Management of XML and Semistructured Data Lecture 10: Schemas Monday, April 30, 2001.

Slides:



Advertisements
Similar presentations
17 Apr 2002 XML Syntax: DTDs Andy Clark. Validation of XML Documents XML documents must be well-formed XML documents may be valid – Validation verifies.
Advertisements

Managing XML and Semistructured Data Lecture 12: XML Schema Prof. Dan Suciu Spring 2001.
1 Web Data Management XML Schema. 2 In this lecture XML Schemas Elements v. Types Regular expressions Expressive power Resources W3C Draft:
1 DTD (Document Type Definition) Imposing Structure on XML Documents (W3Schools on DTDs)W3Schools on DTDs.
XML Document Type Definitions ( DTD ). 1.Introduction to DTD An XML document may have an optional DTD, which defines the document’s grammar. Since the.
1 XML DTD & XML Schema Monica Farrow G30
Agenda from now on Done: SQL, views, transactions, conceptual modeling, E/R, relational algebra. Starting: XML To do: the database engine: –Storage –Query.
Document Type Definition DTDs CS-328. What is a DTD Defines the structure of an XML document Only the elements defined in a DTD can be used in an XML.
Document Type Definitions
CSE 636 Data Integration XML Semistructured Data Document Type Definitions.
CSE 636 Data Integration XML Schema. 2 XML Schemas W3C Recommendation: Generalizes DTDs Uses XML syntax Two documents: structure.
1 Lecture 10 XML Wednesday, October 18, XML Outline XML (4.6, 4.7) –Syntax –Semistructured data –DTDs.
More XML namespaces, DTDs CS 431 – February 16, 2005 Carl Lagoze – Cornell University.
Validating Streaming XML Documents Luc Segoufin & Victor Vianu Presented by Harel Paz.
Managing XML and Semistructured Data
Full declaration When an element is declared to have element content, the children element types must also be declared Example: to which the following.
1 Introduction to XML Yanlei Diao UMass Amherst April 19, 2007 Slides Courtesy of Ramakrishnan & Gehrke, Dan Suciu, Zack Ives and Gerome Miklau.
Sebastian Bitzer Seminar Semistructured Data University of Osnabrueck May 2, 2003 XML An introduction in relation to semistructured.

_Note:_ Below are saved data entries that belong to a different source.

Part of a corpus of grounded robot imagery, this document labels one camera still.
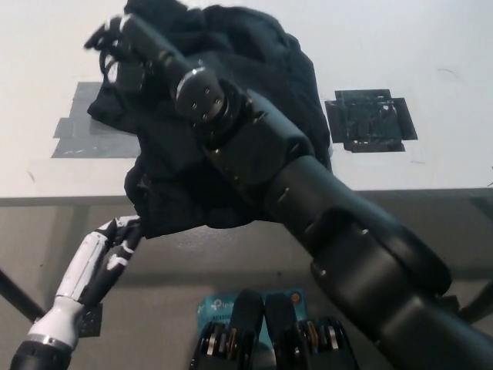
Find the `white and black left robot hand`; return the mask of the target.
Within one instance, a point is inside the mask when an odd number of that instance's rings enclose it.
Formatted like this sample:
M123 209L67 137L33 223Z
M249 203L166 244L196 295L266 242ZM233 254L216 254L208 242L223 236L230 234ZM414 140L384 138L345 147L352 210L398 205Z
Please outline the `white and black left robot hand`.
M118 281L142 238L140 218L117 217L87 234L55 294L57 309L90 309Z

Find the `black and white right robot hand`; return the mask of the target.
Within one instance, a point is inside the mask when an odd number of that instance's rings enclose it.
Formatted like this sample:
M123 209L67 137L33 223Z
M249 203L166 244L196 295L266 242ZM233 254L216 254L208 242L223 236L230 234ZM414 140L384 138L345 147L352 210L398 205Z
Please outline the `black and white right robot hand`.
M142 63L161 76L175 95L191 62L160 32L138 15L116 15L96 29L85 49L108 52L120 60Z

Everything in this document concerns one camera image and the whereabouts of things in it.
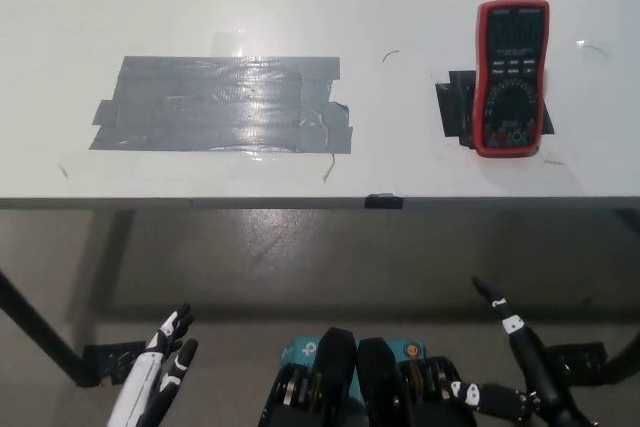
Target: teal box
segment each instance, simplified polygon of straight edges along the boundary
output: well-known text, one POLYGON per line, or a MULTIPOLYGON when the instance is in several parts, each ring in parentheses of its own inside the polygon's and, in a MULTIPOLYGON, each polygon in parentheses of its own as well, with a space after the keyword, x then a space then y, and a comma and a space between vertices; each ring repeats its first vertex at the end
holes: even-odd
MULTIPOLYGON (((321 337, 296 337, 289 345, 282 350, 280 359, 281 365, 289 363, 313 366, 318 350, 318 342, 321 337)), ((415 360, 424 358, 426 355, 426 347, 421 340, 412 339, 385 339, 387 345, 391 347, 393 354, 396 356, 397 362, 405 360, 415 360)), ((358 372, 354 372, 353 381, 349 389, 349 397, 354 400, 362 412, 364 412, 364 400, 360 393, 360 383, 358 382, 358 372)))

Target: table surface
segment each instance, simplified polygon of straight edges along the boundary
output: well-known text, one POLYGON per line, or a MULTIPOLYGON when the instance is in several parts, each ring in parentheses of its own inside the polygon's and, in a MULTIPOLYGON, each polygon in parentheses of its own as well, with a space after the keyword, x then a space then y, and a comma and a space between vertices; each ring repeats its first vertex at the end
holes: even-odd
POLYGON ((485 1, 0 0, 0 203, 338 207, 389 193, 405 206, 635 205, 640 4, 548 0, 556 134, 534 157, 491 160, 444 137, 434 88, 474 68, 485 1), (216 34, 240 31, 243 56, 340 57, 332 99, 350 108, 352 153, 326 182, 328 154, 88 150, 124 56, 207 57, 216 34))

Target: black tape
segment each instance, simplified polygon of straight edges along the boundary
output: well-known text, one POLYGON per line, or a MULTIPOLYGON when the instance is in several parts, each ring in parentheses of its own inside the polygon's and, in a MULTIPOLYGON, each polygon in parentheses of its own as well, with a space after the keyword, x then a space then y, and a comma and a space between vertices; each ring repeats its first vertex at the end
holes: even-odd
POLYGON ((371 194, 364 199, 365 209, 402 209, 403 197, 393 194, 371 194))
MULTIPOLYGON (((460 145, 474 149, 471 139, 471 112, 476 90, 475 70, 449 72, 450 83, 436 84, 440 119, 445 137, 458 137, 460 145)), ((554 134, 553 123, 544 105, 542 135, 554 134)))

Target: red multimeter
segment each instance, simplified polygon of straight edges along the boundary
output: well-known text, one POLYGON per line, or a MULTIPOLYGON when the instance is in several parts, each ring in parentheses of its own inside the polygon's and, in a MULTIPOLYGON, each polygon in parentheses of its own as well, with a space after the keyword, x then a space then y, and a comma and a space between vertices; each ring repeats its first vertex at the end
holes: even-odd
POLYGON ((473 143, 487 157, 522 157, 540 145, 549 3, 497 0, 478 8, 473 143))

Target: floor
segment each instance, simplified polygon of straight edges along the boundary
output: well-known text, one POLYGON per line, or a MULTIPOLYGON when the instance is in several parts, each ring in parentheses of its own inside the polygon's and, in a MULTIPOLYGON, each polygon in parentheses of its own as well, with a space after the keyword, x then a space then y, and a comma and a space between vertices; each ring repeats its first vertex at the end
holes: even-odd
MULTIPOLYGON (((76 348, 148 338, 193 304, 200 350, 166 426, 255 426, 282 346, 329 325, 422 338, 465 379, 522 387, 469 277, 549 344, 615 353, 640 328, 638 259, 640 239, 607 211, 0 213, 2 269, 76 348), (129 228, 104 257, 110 230, 129 228)), ((0 426, 106 424, 117 387, 75 388, 1 314, 0 339, 0 426)), ((640 417, 640 376, 575 395, 601 425, 640 417)))

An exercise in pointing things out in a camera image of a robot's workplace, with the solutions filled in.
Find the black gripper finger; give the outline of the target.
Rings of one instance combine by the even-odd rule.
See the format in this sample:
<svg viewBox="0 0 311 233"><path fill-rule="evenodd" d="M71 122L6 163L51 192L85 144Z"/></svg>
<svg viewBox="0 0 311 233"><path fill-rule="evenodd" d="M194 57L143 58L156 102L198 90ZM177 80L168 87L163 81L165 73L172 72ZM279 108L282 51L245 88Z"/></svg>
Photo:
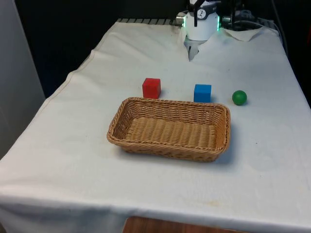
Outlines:
<svg viewBox="0 0 311 233"><path fill-rule="evenodd" d="M198 10L199 10L199 8L201 7L202 4L203 4L203 0L197 0L193 4L194 27L197 27L197 21L198 21L197 12L198 12Z"/></svg>

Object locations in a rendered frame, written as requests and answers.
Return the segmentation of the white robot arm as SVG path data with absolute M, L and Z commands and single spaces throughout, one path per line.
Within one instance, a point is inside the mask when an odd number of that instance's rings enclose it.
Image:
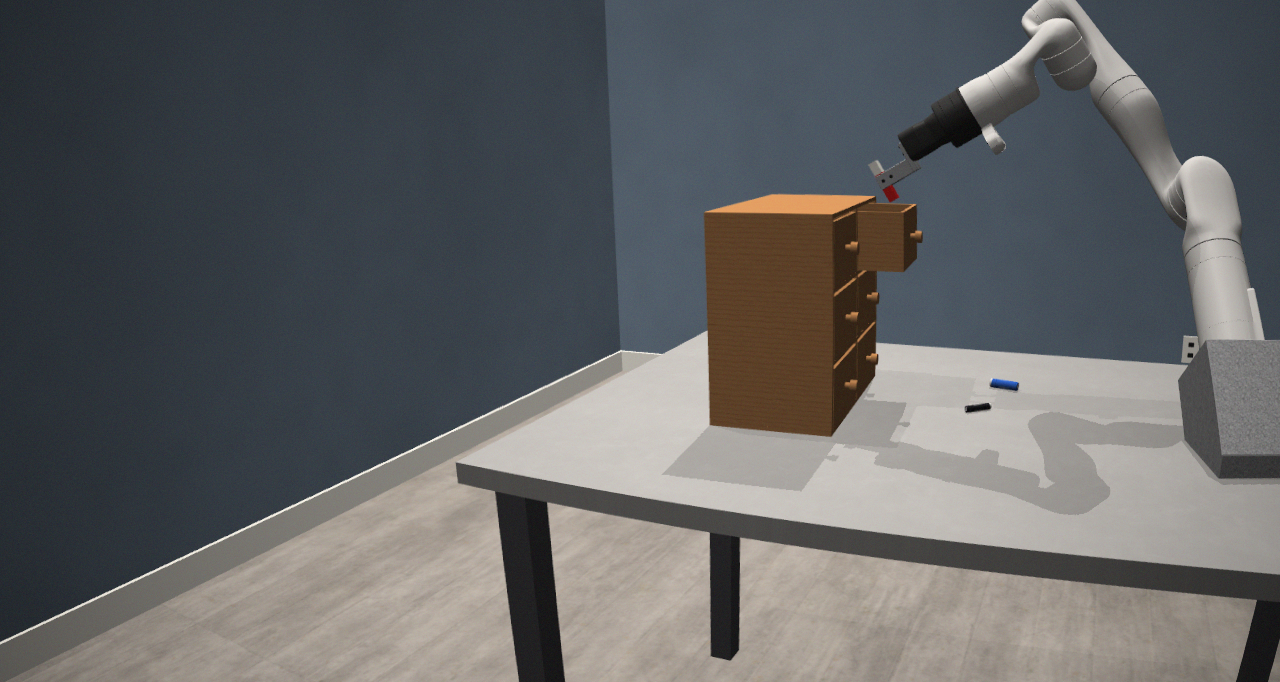
M 1146 173 L 1169 218 L 1185 232 L 1181 250 L 1199 349 L 1206 339 L 1265 340 L 1242 250 L 1235 187 L 1222 164 L 1204 155 L 1178 161 L 1153 93 L 1076 0 L 1037 0 L 1021 27 L 1030 38 L 1027 47 L 987 73 L 1009 113 L 1039 97 L 1034 73 L 1039 58 L 1059 88 L 1089 84 L 1094 107 Z

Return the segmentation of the small brown wooden chest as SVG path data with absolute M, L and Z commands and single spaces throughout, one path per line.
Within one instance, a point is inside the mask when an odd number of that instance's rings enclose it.
M 832 438 L 833 218 L 876 196 L 769 194 L 704 212 L 712 426 Z M 854 211 L 855 209 L 855 211 Z M 833 430 L 833 431 L 832 431 Z

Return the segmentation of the red and white eraser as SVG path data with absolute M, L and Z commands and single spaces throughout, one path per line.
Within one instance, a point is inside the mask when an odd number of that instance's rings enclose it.
M 870 168 L 870 171 L 874 173 L 874 177 L 878 177 L 878 175 L 881 175 L 881 173 L 884 171 L 883 168 L 881 166 L 879 161 L 870 163 L 870 164 L 868 164 L 868 166 Z M 887 196 L 887 200 L 890 200 L 890 202 L 893 202 L 893 200 L 899 198 L 899 194 L 893 189 L 893 186 L 884 187 L 883 191 L 884 191 L 884 194 Z

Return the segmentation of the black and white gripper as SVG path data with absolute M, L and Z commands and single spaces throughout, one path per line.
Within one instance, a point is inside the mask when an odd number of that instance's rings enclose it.
M 995 155 L 1006 148 L 995 125 L 1006 120 L 1011 113 L 987 73 L 936 100 L 931 107 L 933 113 L 925 120 L 899 132 L 899 148 L 906 159 L 876 177 L 881 189 L 897 184 L 910 173 L 922 170 L 918 161 L 941 145 L 952 143 L 957 148 L 983 132 Z

1 Lecture 08: XML and Semistructured Data. 2 Outline XML (Section 17) –XML syntax, semistructured data –Document Type Definitions (DTDs) XPath.
XML Verification Well-formed XML document  conforms to basic XML syntax  contains only built-in character entities Validated XML document  conforms.

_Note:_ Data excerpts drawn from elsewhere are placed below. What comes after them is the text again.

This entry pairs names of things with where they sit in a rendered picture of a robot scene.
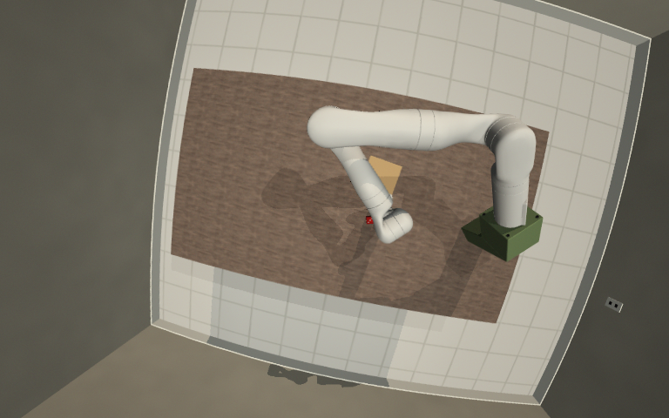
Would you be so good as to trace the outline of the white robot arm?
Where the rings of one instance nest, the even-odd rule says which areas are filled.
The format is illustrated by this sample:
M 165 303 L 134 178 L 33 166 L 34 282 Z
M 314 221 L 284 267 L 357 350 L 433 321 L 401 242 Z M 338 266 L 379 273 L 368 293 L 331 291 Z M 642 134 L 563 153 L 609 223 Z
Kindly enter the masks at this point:
M 351 111 L 329 105 L 310 116 L 307 134 L 318 146 L 332 148 L 383 243 L 408 233 L 413 219 L 402 208 L 390 211 L 393 200 L 360 146 L 437 151 L 458 143 L 486 145 L 497 162 L 497 170 L 496 162 L 490 170 L 494 219 L 504 227 L 525 226 L 536 137 L 515 116 L 422 109 Z

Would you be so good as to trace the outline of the tan flat mat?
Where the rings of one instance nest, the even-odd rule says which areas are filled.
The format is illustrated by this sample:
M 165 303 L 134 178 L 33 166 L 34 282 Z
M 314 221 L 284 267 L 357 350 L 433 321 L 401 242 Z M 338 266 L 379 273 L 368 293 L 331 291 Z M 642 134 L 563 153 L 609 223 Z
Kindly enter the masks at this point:
M 380 180 L 392 195 L 402 166 L 390 163 L 386 160 L 370 156 L 368 161 L 377 172 Z

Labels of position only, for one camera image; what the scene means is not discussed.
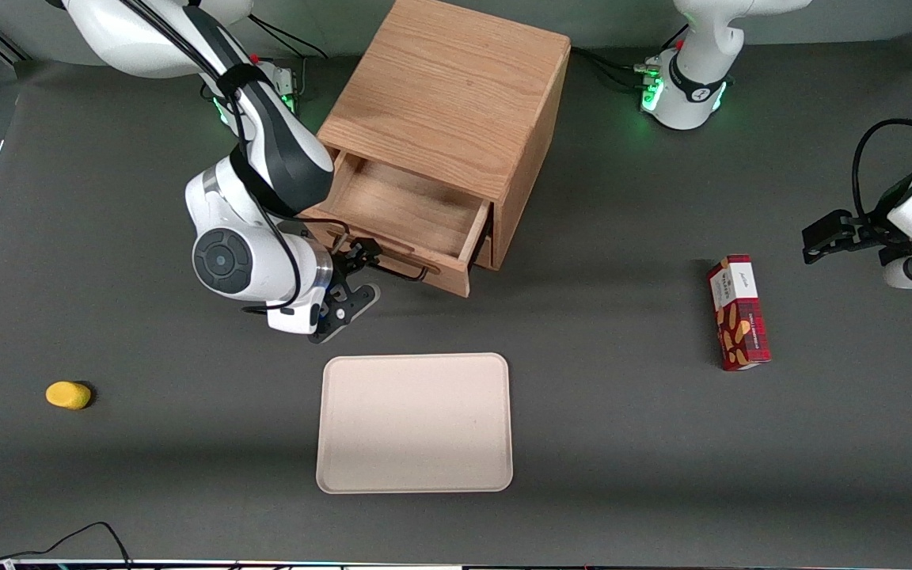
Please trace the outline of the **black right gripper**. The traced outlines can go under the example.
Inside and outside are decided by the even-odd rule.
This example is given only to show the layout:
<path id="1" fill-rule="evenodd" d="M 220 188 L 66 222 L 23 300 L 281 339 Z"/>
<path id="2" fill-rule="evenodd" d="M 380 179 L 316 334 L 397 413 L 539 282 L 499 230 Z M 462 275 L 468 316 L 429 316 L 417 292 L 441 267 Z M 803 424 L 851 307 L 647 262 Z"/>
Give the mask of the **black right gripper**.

1 Lecture 08: XML and Semistructured Data. 2 Outline XML (Section 17) –XML syntax, semistructured data –Document Type Definitions (DTDs) XPath.
Document Type Definitions. XML and DTDs A DTD (Document Type Definition) describes the structure of one or more XML documents. Specifically, a DTD describes:
Introduction to XML This material is based heavily on the tutorial by the same name at
1 Advanced Topics XML and Databases. 2 XML u Overview u Structure of XML Data –XML Document Type Definition DTD –Namespaces –XML Schema u Query and Transformation.
4/20/2017.
XML Validation I DTDs Robin Burke ECT 360 Winter 2004.

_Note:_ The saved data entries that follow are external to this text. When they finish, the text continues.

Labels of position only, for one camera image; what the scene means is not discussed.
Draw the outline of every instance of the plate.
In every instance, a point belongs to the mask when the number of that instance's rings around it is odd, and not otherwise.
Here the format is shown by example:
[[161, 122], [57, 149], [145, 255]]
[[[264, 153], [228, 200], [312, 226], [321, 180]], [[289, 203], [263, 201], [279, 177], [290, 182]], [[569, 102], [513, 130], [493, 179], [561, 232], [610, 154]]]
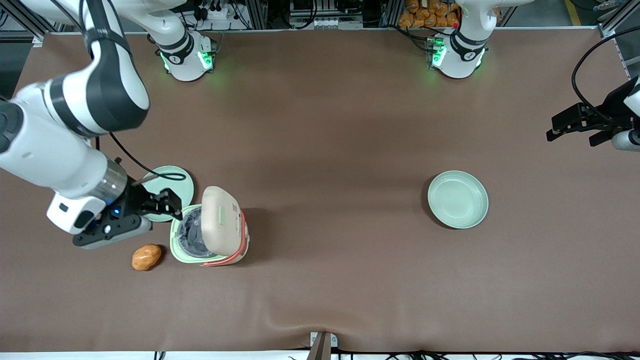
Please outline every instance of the plate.
[[[189, 204], [191, 204], [191, 201], [193, 200], [194, 189], [193, 189], [193, 179], [191, 178], [191, 176], [189, 176], [189, 173], [187, 173], [182, 168], [174, 167], [171, 165], [155, 168], [154, 171], [157, 172], [158, 174], [169, 174], [169, 173], [175, 172], [178, 174], [184, 174], [187, 178], [185, 180], [176, 181], [176, 180], [165, 179], [163, 177], [157, 177], [153, 180], [147, 181], [146, 183], [142, 183], [142, 186], [144, 186], [148, 192], [154, 193], [157, 195], [162, 190], [166, 188], [170, 188], [171, 190], [173, 190], [173, 192], [175, 192], [176, 195], [180, 197], [180, 200], [182, 201], [183, 209], [189, 206]], [[145, 175], [144, 178], [152, 175], [153, 174], [149, 172], [147, 175]], [[161, 214], [161, 215], [147, 214], [145, 215], [145, 217], [155, 222], [165, 222], [173, 219], [171, 215], [167, 215], [167, 214]]]
[[427, 196], [438, 220], [456, 229], [480, 224], [489, 210], [489, 196], [484, 186], [463, 171], [451, 170], [436, 176]]

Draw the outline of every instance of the bread roll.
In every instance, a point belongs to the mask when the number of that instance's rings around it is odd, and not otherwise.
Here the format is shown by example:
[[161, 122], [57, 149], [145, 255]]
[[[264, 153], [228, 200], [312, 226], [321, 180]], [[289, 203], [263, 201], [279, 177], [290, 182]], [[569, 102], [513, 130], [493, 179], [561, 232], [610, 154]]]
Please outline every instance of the bread roll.
[[410, 13], [403, 13], [398, 20], [398, 26], [401, 28], [410, 28], [413, 25], [413, 16]]
[[427, 19], [429, 17], [429, 15], [431, 15], [431, 14], [429, 13], [428, 9], [421, 8], [420, 10], [418, 10], [417, 13], [415, 13], [415, 18], [416, 18], [416, 20], [423, 20], [424, 21], [425, 19]]
[[406, 9], [410, 13], [416, 13], [420, 10], [420, 1], [419, 0], [406, 0]]
[[424, 20], [424, 26], [432, 27], [436, 25], [436, 15], [431, 14], [427, 19]]
[[131, 266], [137, 271], [147, 271], [152, 268], [162, 255], [162, 249], [156, 244], [146, 244], [133, 253]]
[[436, 16], [436, 27], [446, 27], [447, 26], [447, 18], [444, 16]]
[[456, 13], [448, 13], [447, 14], [447, 26], [454, 26], [458, 23], [458, 16]]

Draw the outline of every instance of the white robotic arm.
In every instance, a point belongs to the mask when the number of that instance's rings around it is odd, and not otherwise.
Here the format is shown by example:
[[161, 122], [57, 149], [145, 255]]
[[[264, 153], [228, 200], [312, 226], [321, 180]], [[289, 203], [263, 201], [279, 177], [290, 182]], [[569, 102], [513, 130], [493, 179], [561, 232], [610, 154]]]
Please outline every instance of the white robotic arm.
[[157, 196], [133, 186], [120, 165], [91, 148], [91, 137], [138, 127], [149, 99], [111, 1], [86, 0], [83, 20], [89, 66], [0, 101], [0, 167], [53, 189], [47, 216], [91, 248], [148, 231], [143, 213], [180, 217], [181, 206], [171, 191]]
[[[34, 12], [62, 23], [65, 14], [50, 0], [22, 0]], [[78, 13], [79, 0], [58, 0], [67, 11]], [[176, 79], [193, 81], [212, 71], [211, 39], [188, 31], [177, 15], [169, 11], [186, 0], [112, 0], [119, 16], [147, 30], [161, 50], [164, 66]]]
[[518, 6], [533, 0], [456, 0], [462, 9], [460, 25], [442, 39], [440, 55], [433, 66], [454, 79], [466, 78], [480, 66], [484, 47], [495, 29], [497, 16], [493, 8]]

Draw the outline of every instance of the brown tabletop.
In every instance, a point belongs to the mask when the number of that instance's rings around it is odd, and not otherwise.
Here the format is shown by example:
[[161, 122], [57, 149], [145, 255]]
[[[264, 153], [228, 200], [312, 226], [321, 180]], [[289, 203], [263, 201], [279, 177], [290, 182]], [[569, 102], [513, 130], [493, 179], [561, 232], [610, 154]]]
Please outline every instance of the brown tabletop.
[[[395, 31], [228, 35], [192, 83], [128, 39], [152, 107], [121, 141], [150, 167], [188, 169], [195, 203], [209, 185], [233, 194], [248, 255], [136, 272], [131, 254], [167, 245], [168, 224], [79, 249], [46, 218], [52, 191], [1, 172], [1, 350], [298, 348], [318, 330], [357, 351], [640, 348], [640, 157], [587, 134], [545, 139], [578, 101], [570, 74], [596, 30], [496, 31], [464, 80], [428, 71]], [[88, 62], [79, 37], [47, 36], [19, 87]], [[595, 104], [625, 80], [613, 44], [578, 78]], [[473, 229], [426, 205], [452, 169], [489, 193]]]

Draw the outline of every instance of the metal frame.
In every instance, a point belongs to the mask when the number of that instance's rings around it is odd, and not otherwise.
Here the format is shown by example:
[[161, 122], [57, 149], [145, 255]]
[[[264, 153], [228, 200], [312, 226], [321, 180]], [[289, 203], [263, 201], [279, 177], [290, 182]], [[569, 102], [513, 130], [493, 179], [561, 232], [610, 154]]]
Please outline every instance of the metal frame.
[[517, 6], [510, 6], [509, 8], [507, 8], [507, 11], [505, 11], [504, 14], [502, 14], [502, 22], [498, 26], [500, 27], [507, 26], [507, 23], [509, 22], [509, 20], [511, 20], [511, 17], [513, 16], [513, 13], [516, 12], [517, 8], [518, 8]]
[[246, 0], [246, 8], [249, 11], [251, 27], [254, 30], [267, 28], [267, 2], [262, 0]]
[[404, 11], [404, 0], [388, 0], [380, 17], [380, 26], [397, 25]]
[[622, 25], [638, 8], [640, 8], [640, 0], [628, 0], [620, 6], [618, 11], [600, 26], [603, 37], [614, 34], [618, 26]]
[[0, 6], [24, 28], [24, 31], [0, 31], [0, 42], [30, 42], [34, 38], [42, 40], [45, 33], [57, 30], [19, 0], [0, 0]]

XML-to-Relational Schema Mapping Algorithm ODTDMap Speaker: Artem Chebotko* Wayne State University Joint work with Mustafa Atay,
VICTORIA UNIVERSITY OF WELLINGTON Te Whare Wananga o te Upoko o te Ika a Maui SWEN 432 Advanced Database Design and Implementation Document Type Definition.
Why XML ? Problems with HTML HTML design - HTML is intended for presentation of information as Web pages. - HTML contains a fixed set of markup tags. This.
IS432 Semi-Structured Data Lecture 3: XSchema Dr. Gamal Al-Shorbagy.
Chapter 4: Document Type Definitions. Chapter 4 Objectives Learn to create DTDs Validate an XML document against a DTD Use DTDs to create XML documents.
Dr. Azeddine Chikh IS446: Internet Software Development.
Document Type Definitions Kanda Runapongsa Dept. of Computer Engineering Khon Kaen University.
1 herbert van de sompel CS 502 Computing Methods for Digital Libraries Cornell University – Computer Science Herbert Van de Sompel
XML Structures For Existing Databases Ref: 106.ibm.com/developerworks/xml/library/x-struct/
XML 1 Enterprise Applications CE00465-M XML. 2 Enterprise Applications CE00465-M XML Overview Extensible Mark-up Language (XML) is a meta-language that.
Cornell CS 502 More XML XHTML, namespaces, DTDs CS 502 – Carl Lagoze – Cornell University.
XP 1 DECLARING A DTD A DTD can be used to: –Ensure all required elements are present in the document –Prevent undefined elements from being used –Enforce.
What is XML?  XML stands for EXtensible Markup Language  XML is a markup language much like HTML  XML was designed to carry data, not to display data.
Lecture 6 XML DTD Content of.xml fileContent of.dtd file.
Of 33 lecture 3: xml and xml schema. of 33 XML, RDF, RDF Schema overview XML – simple introduction and XML Schema RDF – basics, language RDF Schema –
IS432 Semi-Structured Data Lecture 2: DTD Dr. Gamal Al-Shorbagy.
XML Validation I DTDs Robin Burke ECT 360 Winter 2004.
An OO schema language for XML SOX W3C Note 30 July 1999.
More XML namespaces, DTDs CS 431 – Carl Lagoze – Cornell University.
Lecture 16 Introduction to XML Boriana Koleva Room: C54
An Introduction to XML Sandeep Bhattaram
McGraw-Hill/Irwin © 2004 by The McGraw-Hill Companies, Inc. All rights reserved. Understanding How XML Works Ellen Pearlman Eileen Mullin Programming the.
1/11 ITApplications XML Module Session 3: Document Type Definition (DTD) Part 1.
Sheet 1XML Technology in E-Commerce 2001Lecture 2 XML Technology in E-Commerce Lecture 2 Logical and Physical Structure, Validity, DTD, XML Schema.
XML – A Quick Introduction Kerry Raymond (stolen from others)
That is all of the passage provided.